## DATA UNDER STUDY
+++++
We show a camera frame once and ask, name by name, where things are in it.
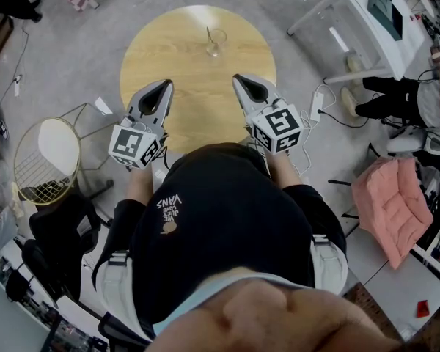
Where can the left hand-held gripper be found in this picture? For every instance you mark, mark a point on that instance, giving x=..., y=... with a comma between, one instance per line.
x=128, y=145

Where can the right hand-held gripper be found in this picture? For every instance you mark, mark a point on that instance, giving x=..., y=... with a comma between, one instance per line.
x=278, y=127

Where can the clear drinking glass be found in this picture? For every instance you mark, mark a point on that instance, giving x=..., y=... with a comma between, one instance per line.
x=220, y=48

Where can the small gold spoon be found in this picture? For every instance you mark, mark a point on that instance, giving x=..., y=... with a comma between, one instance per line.
x=209, y=35

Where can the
+++++
## WHAT TO WORK ON
Retype all the records shown above, character for character. Omit every picture.

## REPLY TO THE EXERCISE
We show a camera frame once and ask, name by name, where things are in it.
Where can the left hand-held gripper be found in this picture? For every instance you mark, mark a point on that instance, giving x=..., y=... with a comma between, one instance per line.
x=128, y=145

Where can the right hand-held gripper be found in this picture? For every instance you mark, mark a point on that instance, giving x=..., y=... with a comma between, one instance per line.
x=278, y=127

Where can the clear drinking glass be found in this picture? For every instance you mark, mark a point on that instance, giving x=..., y=... with a comma between, one instance per line.
x=220, y=48

Where can the small gold spoon be found in this picture? For every instance you mark, mark a point on that instance, giving x=..., y=... with a comma between, one instance per line.
x=209, y=35

Where can the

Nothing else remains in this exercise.